:: ABOUT THIS TASK ::
In the listing below, find the line containing "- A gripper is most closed" and the line containing "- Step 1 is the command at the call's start". Repeat exactly those two lines and every line between them.

####

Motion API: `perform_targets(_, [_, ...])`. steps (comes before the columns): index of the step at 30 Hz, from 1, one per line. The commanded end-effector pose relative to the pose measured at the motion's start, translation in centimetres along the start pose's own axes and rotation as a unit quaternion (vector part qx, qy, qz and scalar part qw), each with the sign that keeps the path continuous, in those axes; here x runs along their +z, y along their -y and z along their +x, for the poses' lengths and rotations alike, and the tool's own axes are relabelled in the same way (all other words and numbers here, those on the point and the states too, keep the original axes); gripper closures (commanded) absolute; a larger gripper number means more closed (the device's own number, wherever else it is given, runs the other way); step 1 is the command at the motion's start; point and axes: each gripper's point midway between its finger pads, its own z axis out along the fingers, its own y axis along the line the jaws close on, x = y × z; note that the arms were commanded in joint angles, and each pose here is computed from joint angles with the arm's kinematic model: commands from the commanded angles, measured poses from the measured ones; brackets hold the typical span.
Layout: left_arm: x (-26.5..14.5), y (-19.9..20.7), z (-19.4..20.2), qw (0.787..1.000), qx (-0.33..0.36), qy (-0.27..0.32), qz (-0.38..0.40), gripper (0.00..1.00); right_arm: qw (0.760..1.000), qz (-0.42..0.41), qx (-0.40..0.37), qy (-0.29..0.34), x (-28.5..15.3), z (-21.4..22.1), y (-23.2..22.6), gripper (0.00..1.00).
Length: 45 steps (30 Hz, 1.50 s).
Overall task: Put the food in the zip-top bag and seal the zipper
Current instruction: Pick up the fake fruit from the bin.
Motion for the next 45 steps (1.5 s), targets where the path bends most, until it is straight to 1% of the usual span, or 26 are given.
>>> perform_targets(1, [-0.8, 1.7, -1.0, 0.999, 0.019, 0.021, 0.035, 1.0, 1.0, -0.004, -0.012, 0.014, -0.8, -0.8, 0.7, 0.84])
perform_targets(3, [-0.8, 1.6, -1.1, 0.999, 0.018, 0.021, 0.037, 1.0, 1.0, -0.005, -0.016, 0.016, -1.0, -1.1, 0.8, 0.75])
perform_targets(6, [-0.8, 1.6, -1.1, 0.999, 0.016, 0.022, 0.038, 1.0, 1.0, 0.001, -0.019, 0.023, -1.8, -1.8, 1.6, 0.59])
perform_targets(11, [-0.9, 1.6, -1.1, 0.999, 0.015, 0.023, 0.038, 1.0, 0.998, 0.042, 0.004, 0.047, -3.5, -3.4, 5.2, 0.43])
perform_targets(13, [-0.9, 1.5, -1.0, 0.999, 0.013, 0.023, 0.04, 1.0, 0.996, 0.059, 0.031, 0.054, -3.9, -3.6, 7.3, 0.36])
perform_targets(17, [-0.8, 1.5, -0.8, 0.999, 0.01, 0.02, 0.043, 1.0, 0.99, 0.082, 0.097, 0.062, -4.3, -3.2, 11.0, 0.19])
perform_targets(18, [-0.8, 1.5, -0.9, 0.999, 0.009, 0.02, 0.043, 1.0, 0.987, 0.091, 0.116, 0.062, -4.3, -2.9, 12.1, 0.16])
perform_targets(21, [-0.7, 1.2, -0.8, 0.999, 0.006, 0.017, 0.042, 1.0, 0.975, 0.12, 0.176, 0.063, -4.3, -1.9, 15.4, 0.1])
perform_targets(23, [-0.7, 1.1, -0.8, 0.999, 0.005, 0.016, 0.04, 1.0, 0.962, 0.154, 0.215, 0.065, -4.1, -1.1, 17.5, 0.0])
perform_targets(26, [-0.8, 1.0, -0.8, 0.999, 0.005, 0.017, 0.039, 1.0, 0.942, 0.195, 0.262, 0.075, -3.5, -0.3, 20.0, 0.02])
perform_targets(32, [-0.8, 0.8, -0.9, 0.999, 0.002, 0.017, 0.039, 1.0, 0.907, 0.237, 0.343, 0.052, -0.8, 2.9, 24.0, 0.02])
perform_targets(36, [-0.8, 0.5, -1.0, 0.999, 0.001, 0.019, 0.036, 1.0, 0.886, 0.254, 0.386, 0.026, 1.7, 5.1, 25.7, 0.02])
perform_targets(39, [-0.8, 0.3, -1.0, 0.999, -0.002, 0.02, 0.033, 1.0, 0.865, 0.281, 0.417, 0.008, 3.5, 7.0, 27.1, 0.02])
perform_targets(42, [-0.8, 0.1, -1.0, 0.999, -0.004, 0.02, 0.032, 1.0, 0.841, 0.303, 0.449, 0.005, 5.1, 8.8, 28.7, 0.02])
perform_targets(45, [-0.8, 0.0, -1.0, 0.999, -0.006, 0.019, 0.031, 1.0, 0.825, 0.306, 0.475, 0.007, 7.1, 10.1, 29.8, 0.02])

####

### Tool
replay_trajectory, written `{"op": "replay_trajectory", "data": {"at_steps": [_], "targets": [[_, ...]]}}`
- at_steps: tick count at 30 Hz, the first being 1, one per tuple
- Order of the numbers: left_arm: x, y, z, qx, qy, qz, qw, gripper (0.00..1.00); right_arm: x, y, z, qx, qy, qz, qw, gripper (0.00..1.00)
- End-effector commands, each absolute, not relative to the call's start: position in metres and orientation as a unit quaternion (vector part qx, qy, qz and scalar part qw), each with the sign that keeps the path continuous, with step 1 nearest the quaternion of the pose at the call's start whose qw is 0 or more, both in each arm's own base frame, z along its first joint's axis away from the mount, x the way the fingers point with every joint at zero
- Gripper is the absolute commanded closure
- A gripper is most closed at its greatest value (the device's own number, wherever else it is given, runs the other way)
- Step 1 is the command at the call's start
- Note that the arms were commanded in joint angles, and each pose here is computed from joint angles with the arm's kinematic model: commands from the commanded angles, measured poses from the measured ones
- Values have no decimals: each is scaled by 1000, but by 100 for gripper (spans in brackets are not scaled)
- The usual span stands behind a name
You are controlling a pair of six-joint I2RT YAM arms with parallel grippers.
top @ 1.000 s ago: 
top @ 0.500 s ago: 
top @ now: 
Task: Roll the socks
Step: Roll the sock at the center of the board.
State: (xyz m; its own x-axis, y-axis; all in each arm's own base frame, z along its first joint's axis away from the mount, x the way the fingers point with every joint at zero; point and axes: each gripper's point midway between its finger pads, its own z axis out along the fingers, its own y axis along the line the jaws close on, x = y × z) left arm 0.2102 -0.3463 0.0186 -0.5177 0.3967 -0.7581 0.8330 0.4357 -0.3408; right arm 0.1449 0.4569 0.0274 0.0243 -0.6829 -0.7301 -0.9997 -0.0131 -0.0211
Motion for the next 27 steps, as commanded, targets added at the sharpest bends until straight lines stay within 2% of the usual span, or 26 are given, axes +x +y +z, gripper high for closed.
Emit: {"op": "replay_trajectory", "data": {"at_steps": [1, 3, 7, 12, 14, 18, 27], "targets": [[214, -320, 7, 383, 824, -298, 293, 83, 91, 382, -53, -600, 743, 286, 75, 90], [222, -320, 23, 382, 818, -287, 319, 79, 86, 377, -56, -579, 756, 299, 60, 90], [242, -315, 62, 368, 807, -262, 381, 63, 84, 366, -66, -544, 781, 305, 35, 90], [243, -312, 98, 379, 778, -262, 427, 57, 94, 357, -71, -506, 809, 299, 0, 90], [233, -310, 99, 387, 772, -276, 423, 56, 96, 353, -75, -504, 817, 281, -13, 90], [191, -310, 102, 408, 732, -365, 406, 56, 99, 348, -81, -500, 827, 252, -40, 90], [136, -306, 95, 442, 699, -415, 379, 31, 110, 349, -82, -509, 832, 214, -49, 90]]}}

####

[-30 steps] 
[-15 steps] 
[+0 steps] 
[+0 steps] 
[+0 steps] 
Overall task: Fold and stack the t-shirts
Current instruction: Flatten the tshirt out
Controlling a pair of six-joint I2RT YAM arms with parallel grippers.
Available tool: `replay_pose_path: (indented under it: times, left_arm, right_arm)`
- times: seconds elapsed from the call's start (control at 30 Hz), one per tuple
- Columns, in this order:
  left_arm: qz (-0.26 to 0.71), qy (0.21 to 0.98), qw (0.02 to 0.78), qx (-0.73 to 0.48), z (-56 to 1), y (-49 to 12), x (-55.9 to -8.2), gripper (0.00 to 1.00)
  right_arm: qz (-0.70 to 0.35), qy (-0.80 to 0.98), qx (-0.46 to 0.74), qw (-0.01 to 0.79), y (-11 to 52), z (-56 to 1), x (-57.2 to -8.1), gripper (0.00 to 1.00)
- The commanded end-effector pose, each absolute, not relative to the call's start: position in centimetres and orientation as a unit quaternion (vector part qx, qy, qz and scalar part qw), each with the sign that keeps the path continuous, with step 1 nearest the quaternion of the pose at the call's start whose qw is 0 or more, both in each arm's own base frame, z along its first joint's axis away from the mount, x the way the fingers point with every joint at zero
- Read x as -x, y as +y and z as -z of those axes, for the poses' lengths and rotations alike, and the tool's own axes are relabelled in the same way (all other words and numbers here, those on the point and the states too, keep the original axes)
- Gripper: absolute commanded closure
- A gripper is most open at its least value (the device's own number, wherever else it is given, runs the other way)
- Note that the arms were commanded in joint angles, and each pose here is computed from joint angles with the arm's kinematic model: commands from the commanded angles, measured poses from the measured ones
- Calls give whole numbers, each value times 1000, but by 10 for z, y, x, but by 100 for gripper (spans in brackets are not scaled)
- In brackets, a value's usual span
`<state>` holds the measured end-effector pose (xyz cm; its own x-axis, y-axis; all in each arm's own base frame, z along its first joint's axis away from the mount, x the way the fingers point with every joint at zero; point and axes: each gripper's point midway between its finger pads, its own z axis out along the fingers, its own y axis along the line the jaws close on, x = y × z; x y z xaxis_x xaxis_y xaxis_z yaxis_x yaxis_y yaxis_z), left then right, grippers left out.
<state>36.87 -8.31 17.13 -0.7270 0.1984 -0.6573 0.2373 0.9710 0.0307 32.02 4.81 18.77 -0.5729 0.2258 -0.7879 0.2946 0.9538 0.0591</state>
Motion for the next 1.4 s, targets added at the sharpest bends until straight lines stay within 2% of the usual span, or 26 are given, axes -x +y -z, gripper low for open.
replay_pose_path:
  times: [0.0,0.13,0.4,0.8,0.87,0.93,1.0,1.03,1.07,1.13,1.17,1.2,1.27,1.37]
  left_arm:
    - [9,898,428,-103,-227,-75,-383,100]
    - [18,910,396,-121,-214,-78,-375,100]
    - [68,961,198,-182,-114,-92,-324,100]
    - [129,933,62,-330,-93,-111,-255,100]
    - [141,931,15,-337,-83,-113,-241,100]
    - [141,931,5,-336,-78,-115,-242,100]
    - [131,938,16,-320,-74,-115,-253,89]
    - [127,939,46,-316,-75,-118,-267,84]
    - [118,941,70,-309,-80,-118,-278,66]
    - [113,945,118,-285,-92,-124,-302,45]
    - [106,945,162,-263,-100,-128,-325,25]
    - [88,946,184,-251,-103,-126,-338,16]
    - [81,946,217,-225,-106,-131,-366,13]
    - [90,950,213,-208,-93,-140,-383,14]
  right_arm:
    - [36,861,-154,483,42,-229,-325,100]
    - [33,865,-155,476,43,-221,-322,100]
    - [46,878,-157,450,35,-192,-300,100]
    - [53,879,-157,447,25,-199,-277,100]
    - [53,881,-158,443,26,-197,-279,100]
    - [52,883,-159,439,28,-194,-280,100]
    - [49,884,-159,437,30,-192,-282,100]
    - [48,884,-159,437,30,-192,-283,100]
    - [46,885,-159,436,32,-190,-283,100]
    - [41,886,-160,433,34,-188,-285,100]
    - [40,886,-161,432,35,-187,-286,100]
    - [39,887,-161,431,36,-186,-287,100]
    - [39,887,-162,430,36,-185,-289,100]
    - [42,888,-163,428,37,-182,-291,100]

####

:: OUTPUT FOR THIS TASK ::
- A gripper is most closed at its greatest value (the device's own number, wherever else it is given, runs the other way)
- Step 1 is the command at the call's start

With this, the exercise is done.